Myth 1: Back Pain can result in paralysis: 

Back Pain

The truth is that the spinal structures are so strong that they have healing capabilities if they are adequately treated. The most common causes of back pain are related to the body tissues and damage to the soft tissues such as the ligaments, nerve roots, or discs. If paralysis has to occur, then the sensitive structure of the spine has to be affected to a greater degree which will cause issues with the sensory or motor signals in the body. 

The occurrence of this happening is rare because the spinal cord is very well protected within the spinal canal by strong bones, muscular tissues, and ligaments. If the spinal cord is affected, the treatment can relieve the tissues and prevent any long-term complications such as paralysis. It is essential to treat back pain properly so that the issues are prevented.

Myth 2: Severe back pain indicates serious problems: 

According to people, they think that the more serious the back pain, the more serious the problem is, but the lower back pain can range from mild to severe. The symptoms are usually minor, treatable, or self-limiting. It is not that the severity of the back pain decides how serious the problem is. The severity of back pain depends on one person to another, and it is also about how intense the pain is and what the symptoms are.
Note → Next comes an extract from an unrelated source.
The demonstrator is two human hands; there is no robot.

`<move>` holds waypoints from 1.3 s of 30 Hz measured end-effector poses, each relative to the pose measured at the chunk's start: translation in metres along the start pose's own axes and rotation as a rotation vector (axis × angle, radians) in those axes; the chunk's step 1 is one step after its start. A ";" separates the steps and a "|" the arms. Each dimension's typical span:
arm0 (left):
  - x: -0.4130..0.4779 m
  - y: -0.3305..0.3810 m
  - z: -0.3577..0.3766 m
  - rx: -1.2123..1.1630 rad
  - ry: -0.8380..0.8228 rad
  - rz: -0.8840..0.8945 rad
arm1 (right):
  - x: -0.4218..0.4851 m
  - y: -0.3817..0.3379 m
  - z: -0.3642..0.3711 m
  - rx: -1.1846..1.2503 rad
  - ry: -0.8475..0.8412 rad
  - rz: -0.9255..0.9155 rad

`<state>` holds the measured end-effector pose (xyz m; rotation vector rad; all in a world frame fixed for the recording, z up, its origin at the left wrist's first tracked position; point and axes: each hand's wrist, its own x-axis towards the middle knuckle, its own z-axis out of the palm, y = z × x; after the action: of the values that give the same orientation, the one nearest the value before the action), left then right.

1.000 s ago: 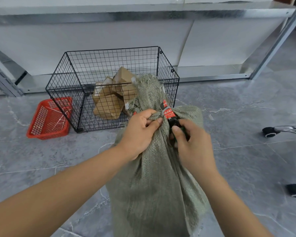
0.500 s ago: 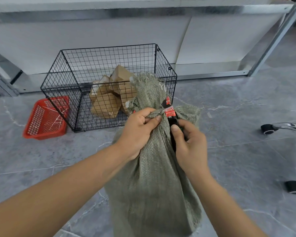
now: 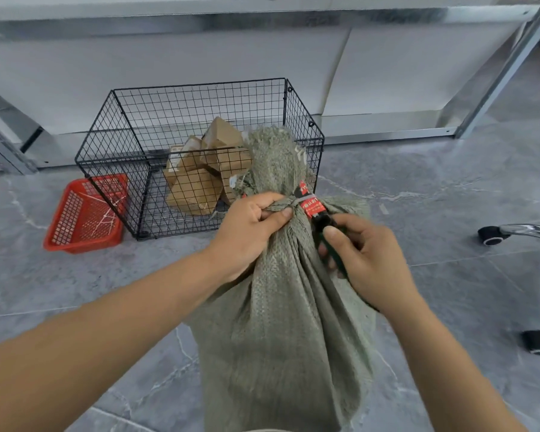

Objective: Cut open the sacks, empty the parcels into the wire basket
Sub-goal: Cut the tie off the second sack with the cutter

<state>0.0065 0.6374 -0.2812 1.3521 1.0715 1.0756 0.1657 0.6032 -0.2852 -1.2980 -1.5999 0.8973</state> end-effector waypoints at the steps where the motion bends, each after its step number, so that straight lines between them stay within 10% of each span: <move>1: -0.001 -0.002 -0.001 0.012 0.012 -0.003 | 0.000 -0.001 -0.006 -0.125 -0.017 -0.023; 13: -0.006 -0.004 0.003 -0.050 0.015 0.006 | -0.003 -0.023 -0.021 -0.719 -0.068 -0.046; 19: -0.009 0.001 0.014 -0.290 0.023 -0.043 | -0.010 -0.009 0.010 0.009 0.173 0.057; 26: 0.000 0.004 0.020 -0.377 0.077 -0.136 | -0.006 -0.007 0.032 0.324 0.329 0.131; 39: -0.002 -0.001 0.018 -0.486 0.039 -0.321 | 0.002 -0.005 0.034 0.907 0.132 0.507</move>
<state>0.0235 0.6317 -0.2827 0.7484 0.9369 1.0367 0.1324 0.6038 -0.2929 -1.0440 -0.5830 1.5643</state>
Myth 3: Back pain is caused by an injury: 

The truth is that back pain is the result of repetitive unsupported posture. Back Pain is not a one-time occurrence, and it happens over and over again. You cannot get back pain just by one injury, and it usually develops over time because of repetitive trauma or incidents. The tissue gets torn, which further results in various other issues in the back. One injury can develop pain, but if it is not looked after, it can be elevated.

Myth 4: Back pain is not related to genetics: 

The truth is that, like hair, the color of eyes and looks suggest the relation with genetics, the same way back pains can also be genetic. There are various changes like dehydration of discs, loss of disc height, and growth of osteophytes which can be inherited from the family and can result in back pain conditions. 

Myth 5: If there is no back problem found, then the pain is psychological: 

According to the myths, if there are no physical back problems found, then the issue can be psychological. But there are various back pain issues that are complex in structure and cannot be diagnosed through a simple treatment, though the pain is very much real. 

There are no tests to describe or detect the underlying cause of the same, but there are combinations of medical imaging tests that can show the lower back pain issue. Various symptoms can make the diagnosis even more challenging because the might point to something else, but the pain is very much there, which is why it is recommended to consult a qualified spine specialist to figure out such complex issues.

Myth 6: Lower back pain is caused because of the gas: 

Bloating and gas can cause issues and discomfort in the upper body, but that is not related to back pain. If there is an increase in bloating, it can result in tightness in the chest, which is further accompanied by sharp pain but is not directly related to gas.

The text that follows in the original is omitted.